For this exercise, write out each entry below exactly, omitting the images.

======== INPUT MATERIAL

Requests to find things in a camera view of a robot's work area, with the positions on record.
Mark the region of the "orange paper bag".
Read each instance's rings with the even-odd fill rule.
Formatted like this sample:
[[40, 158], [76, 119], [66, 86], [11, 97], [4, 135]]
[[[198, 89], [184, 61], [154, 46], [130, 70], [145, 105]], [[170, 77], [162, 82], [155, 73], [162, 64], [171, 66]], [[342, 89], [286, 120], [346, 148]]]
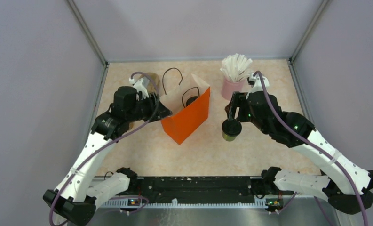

================

» **ANSWER TO THE PROBLEM**:
Requests to find things in a camera view of a robot's work area, with the positions on record.
Mark the region of the "orange paper bag".
Read each instance's rings with the even-odd fill rule.
Formatted like this sample:
[[40, 158], [76, 119], [66, 86], [11, 97], [4, 135]]
[[[198, 89], [184, 61], [154, 46], [130, 70], [145, 105]], [[170, 77], [162, 82], [155, 73], [162, 64], [171, 66]], [[342, 89], [286, 120], [346, 148]]]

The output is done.